Four Ocular Abnormalities Not to Overlook in Children

Brianne N. Hobbs, OD


January 17, 2019

In This Article


Congenital ptosis is often myogenic in origin and can be distinguished from other types of ptosis by a lid crease that is subtle or absent. Congenital ptosis is usually not concerning unless it is so severe it obstructs the visual axis, potentially leading to amblyopia (Figure 3).

Figure 3. Partial left eyelid ptosis. The lid is partially occluding the pupil and is probably restricting the patient's superior visual field. This patient may be at risk of developing deprivational amblyopia, depending on the duration of the ptosis. Courtesy of National Institutes of Health.

If the ptosis is long-standing, it can affect the shape of the cornea and induce astigmatism, but this is readily corrected with spectacles. Patients with congenital ptosis may also develop a chin-up posture that can lead to other musculoskeletal conditions.

Acute onset of ptosis may be secondary to Horner syndrome or an oculomotor nerve palsy; in these patients, it is critical to assess the pupils. If Horner syndrome is confirmed by the presence of a miotic pupil, a diagnosis of neuroblastoma must be excluded, because this is a potentially life-threatening condition. If the pupil on the affected side is dilated, emergency referral is warranted. Ptosis may mask the perception of diplopia in young patients with oculomotor nerve palsies, so it is important to lift the lid to examine both the pupil and the extraocular motility of the affected eye (Figure 4). Horner syndrome should not cause diplopia unless it coexists with another condition.

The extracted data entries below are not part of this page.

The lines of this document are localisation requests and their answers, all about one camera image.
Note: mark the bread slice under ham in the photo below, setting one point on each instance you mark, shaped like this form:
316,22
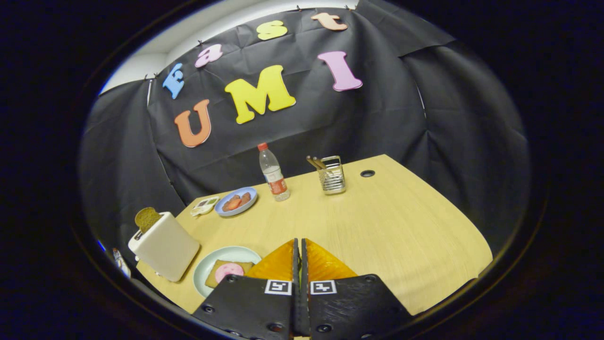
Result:
211,278

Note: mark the clear plastic water bottle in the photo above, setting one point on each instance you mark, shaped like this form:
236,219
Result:
274,179

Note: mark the red tomato slice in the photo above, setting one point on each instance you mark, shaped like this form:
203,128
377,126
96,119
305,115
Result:
235,203

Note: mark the white toaster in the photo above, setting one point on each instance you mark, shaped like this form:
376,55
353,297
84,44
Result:
165,250

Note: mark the pale green plate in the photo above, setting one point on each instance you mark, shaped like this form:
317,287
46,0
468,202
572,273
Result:
203,274

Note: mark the brown toasted bread slice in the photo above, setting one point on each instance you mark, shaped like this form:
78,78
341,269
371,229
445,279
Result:
147,218

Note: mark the brown meat slice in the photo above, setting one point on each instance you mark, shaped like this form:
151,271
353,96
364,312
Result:
228,204
245,197

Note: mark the black backdrop cloth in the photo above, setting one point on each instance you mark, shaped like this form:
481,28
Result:
424,118

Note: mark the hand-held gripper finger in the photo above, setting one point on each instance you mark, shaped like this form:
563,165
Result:
305,307
297,307

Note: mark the brown wooden chopstick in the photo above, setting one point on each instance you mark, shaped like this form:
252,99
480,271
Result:
313,163
320,162

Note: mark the white divided condiment tray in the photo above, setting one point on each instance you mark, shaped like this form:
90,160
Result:
205,206

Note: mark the blue plate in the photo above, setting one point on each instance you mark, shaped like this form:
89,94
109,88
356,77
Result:
236,211

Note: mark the pink ham slice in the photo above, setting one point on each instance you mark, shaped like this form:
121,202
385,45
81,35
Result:
229,273

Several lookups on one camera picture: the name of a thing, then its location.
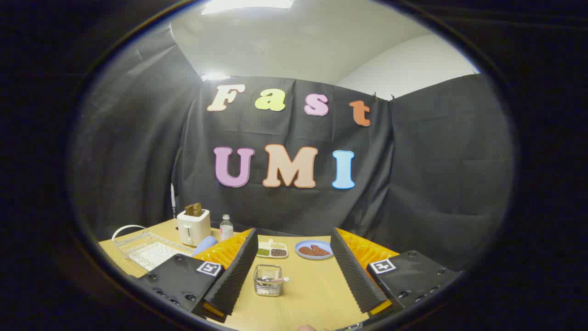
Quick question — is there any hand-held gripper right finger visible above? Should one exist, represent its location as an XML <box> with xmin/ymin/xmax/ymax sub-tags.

Figure 4. Subtle ptosis in the right eye of a patient with a history of an oculomotor nerve palsy secondary to a ruptured arteriovenous malformation. The patient originally had a large exotropia in the right eye due to the oculomotor nerve palsy, but the strabismus was surgically repaired. This patient also had a substantial amount of astigmatism in the right eye, possibly secondary to the ptosis. Image courtesy of Christina Esposito, OD.

Another distinguishing factor between ptosis caused by Horner syndrome and an oculomotor nerve palsy is the severity of the ptosis. The ptosis is mild in Horner syndrome because only the Mueller muscle is affected, but is often severe in an oculomotor nerve palsy because the levator is affected.

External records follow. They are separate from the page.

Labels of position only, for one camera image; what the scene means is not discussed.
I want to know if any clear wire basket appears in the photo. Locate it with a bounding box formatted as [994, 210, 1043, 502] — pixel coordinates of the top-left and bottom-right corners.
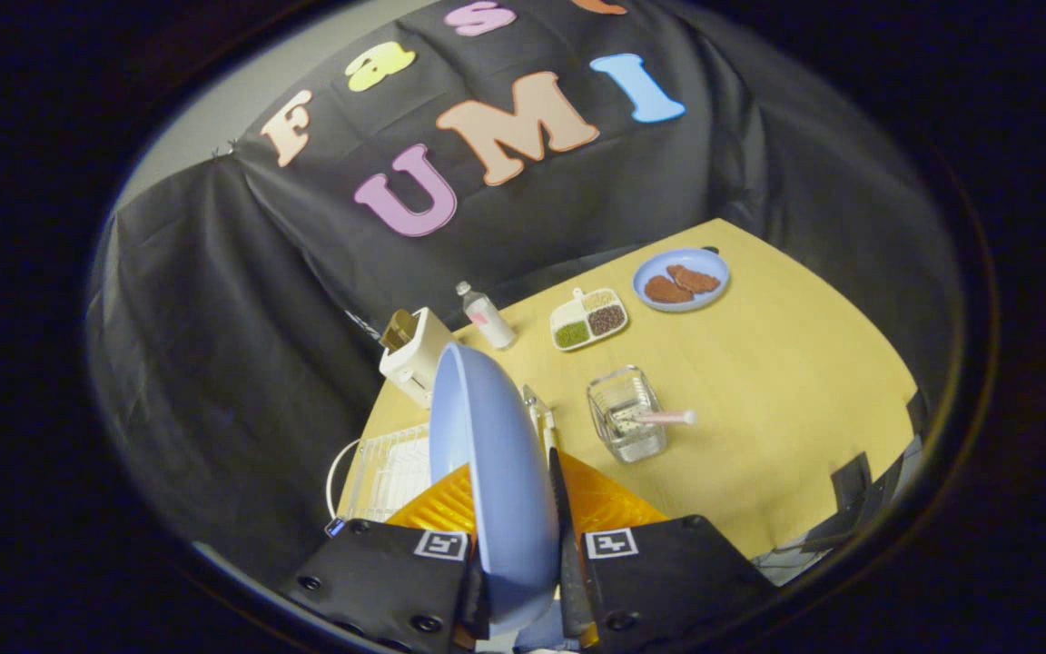
[587, 365, 669, 464]

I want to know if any black backdrop cloth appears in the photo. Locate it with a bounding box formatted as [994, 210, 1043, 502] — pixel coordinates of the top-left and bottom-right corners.
[85, 0, 964, 582]

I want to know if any small clear bottle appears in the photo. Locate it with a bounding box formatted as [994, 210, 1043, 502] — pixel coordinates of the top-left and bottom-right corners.
[456, 281, 518, 352]

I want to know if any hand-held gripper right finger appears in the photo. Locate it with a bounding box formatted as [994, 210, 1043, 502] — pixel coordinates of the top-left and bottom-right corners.
[545, 411, 776, 653]

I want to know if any white cable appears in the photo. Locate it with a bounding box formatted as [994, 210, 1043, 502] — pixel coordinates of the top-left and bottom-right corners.
[325, 440, 362, 520]

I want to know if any light blue plate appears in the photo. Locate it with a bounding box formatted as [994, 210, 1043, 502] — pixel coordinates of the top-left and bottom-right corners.
[429, 342, 562, 635]

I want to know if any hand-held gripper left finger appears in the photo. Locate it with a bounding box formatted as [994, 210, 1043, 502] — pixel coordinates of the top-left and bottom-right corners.
[284, 461, 492, 654]

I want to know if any blue plate with patties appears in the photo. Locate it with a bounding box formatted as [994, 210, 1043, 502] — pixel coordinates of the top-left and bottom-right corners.
[632, 248, 731, 313]

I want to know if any white divided snack tray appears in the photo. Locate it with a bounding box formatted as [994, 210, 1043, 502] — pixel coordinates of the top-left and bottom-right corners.
[549, 287, 630, 352]

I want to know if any brown patty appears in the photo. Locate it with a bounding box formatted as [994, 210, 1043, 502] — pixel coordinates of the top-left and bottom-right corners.
[666, 264, 722, 294]
[644, 275, 695, 304]

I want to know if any white toaster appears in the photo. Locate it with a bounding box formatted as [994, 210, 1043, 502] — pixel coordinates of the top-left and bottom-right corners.
[379, 307, 457, 410]

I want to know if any white dish rack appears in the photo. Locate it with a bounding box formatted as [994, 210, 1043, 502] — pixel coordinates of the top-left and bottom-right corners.
[341, 385, 557, 524]

Pediatric myasthenia gravis is a rare cause of ptosis and is characterized by variable ptosis that tends to worsen with fatigue.

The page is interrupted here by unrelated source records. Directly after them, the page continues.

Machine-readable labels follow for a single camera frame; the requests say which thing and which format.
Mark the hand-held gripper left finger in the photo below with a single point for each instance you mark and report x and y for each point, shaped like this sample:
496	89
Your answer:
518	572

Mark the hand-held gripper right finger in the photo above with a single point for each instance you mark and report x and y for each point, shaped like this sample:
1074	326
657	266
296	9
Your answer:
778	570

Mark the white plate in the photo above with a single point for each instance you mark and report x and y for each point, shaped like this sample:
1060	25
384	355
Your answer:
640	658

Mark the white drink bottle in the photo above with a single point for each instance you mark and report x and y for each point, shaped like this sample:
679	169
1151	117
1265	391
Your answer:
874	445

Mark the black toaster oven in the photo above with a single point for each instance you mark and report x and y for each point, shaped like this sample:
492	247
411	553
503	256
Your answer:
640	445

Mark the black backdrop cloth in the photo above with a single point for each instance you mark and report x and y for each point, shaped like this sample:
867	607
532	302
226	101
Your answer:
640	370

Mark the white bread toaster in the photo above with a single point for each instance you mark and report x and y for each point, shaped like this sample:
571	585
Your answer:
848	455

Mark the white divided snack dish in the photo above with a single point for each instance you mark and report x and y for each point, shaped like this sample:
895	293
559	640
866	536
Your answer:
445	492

Pseudoptosis may be caused by contralateral proptosis, so it is important to evaluate both eyes to determine which one is actually abnormal. Lid edema from a chalazion or hordeolum may also cause the appearance of ptosis.

Key Factors

  • Concerning diagnoses:

    • Acute: neuroblastoma, oculomotor nerve palsy, myasthenia gravis

    • Congenital, if severe: amblyopia

  • History: Onset (age and nature), variability of ptosis

  • Examination: Evaluation of upper lid crease, pupillary assessment, extraocular motility testing

  • Management: Work-up for neuroblastoma (new onset of Horner syndrome); neuroimaging studies if oculomotor nerve palsy

The Bottom Line

Acute onset of any of these ocular signs deserves consideration and additional testing. In the pediatric population, the integrity of the visual system must be maintained for optimal visual function over the lifetime, so even small reductions in visual acuity or subtle ocular misalignment should be taken seriously.

The correct identification and evaluation of the four ocular signs described above helps safeguard the visual system and ensures that potentially devastating diagnoses are detected early.